Sildenafil citrate improves erectile function: a randomised double-blind trial with open-label extension

• Published in: International journal of clinical practice (Esher) Vol. 61; no. 11; pp. 1843 - 1849
• Main Authors: McVary, K. T., Kaufman, J., Young, J. M., Tseng, L.-J.
• Format: Journal Article
• Language: English
• Published: Oxford, UK Blackwell Publishing Ltd 01.11.2007; Blackwell; Hindawi Limited
• Subjects: Aged; Biological and medical sciences; Clinical outcomes; Clinical trials; Double-Blind Method; Drug therapy; Erectile Dysfunction - complications; Erectile Dysfunction - drug therapy; General aspects; Humans; Male; Medical disorders; Medical sciences; Mens health; Middle Aged; Patient Satisfaction; Phosphodiesterase Inhibitors - adverse effects; Phosphodiesterase Inhibitors - therapeutic use; Piperazines - adverse effects; Piperazines - therapeutic use; Prostate; Prostatic Hyperplasia - complications; Prostatism - complications; Prostatism - drug therapy; Purines - adverse effects; Purines - therapeutic use; Quality of Life; Self Concept; Sexual disorders; Sildenafil Citrate; Sulfones - adverse effects; Sulfones - therapeutic use; Surveys and Questionnaires; Treatment Outcome; Drug; Vasodilator agent; 3',5'-Cyclic-GMP phosphodiesterase; Enzyme; Enzyme inhibitor; Citrate; Esterases; Phosphoric diester hydrolases; Medicine; Improvement; Randomization; Double blind study; Hydrolases; Clinical trial; Sildenafil
• ISSN: 1368-5031; 1742-1241
• DOI: 10.1111/j.1742-1241.2007.01585.x

Summary Aims:  To evaluate once‐daily 100‐mg sildenafil for the treatment of erectile dysfunction (ED) in men with ED and lower urinary tract symptoms (LUTS) associated with benign prostatic hyperplasia (BPH).
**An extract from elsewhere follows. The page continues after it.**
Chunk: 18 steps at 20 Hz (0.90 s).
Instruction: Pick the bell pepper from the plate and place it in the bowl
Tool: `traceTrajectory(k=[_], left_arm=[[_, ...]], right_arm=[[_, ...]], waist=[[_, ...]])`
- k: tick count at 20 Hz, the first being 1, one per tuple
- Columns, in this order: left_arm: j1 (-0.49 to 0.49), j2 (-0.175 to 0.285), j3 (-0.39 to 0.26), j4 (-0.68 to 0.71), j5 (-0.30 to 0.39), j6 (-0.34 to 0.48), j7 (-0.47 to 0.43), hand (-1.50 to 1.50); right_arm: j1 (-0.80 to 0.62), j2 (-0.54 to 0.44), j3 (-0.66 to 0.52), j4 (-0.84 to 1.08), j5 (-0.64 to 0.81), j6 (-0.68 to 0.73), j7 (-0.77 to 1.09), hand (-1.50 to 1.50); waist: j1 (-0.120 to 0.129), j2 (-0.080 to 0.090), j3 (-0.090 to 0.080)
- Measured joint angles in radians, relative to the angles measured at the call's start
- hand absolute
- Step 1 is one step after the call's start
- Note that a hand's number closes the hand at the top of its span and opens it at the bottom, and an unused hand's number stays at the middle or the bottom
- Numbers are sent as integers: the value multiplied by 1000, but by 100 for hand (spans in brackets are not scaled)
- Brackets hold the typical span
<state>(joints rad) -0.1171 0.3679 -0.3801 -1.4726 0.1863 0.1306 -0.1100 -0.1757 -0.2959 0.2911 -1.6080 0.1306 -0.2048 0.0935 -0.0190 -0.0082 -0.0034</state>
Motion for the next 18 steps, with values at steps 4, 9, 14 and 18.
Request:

Methods:  This was a 12‐week, randomised, double‐blind, placebo‐controlled (DBPC) trial, with an 8‐week open‐label (OL) extension, in men ≥ 45 years of age who scored ≤ 25 on the erectile function (EF) domain of the International Index of Erectile Function (IIEF) and ≥ 12 on the International Prostate Symptom Score. Results:  At DBPC end of treatment (EOT), the sildenafil group (n = 189, vs. placebo, n = 180) had improved EF (IIEF), improved emotional well‐being [Self‐Esteem And Relationship questionnaire (SEAR)], and greater treatment satisfaction (Erectile Dysfunction Inventory of Treatment Satisfaction) (p < 0.0001). At OL EOT, IIEF and SEAR scores improved slightly in the group previously randomised to sildenafil (n = 168), but much more in the group previously randomised to placebo (N = 155), such that total improvement over the 20‐week trial was comparable between the groups. Erections at baseline were hard enough for penetration on approximately half of occasions and lasted long enough for successful intercourse on less than one quarter of occasions, increasing at sildenafil DBPC and OL EOT to approximately 90% (penetration) and 80% (intercourse success) vs. 61% (penetration) and 39% (intercourse success) for DBPC placebo. At sildenafil DBPC and OL EOT, ≥ 90% of men were taking sildenafil 100 mg. Sildenafil was generally well tolerated. Conclusions:  In this trial of men with ED and BPH‐associated LUTS, sildenafil treatment for ED was efficacious, effective and generally well tolerated.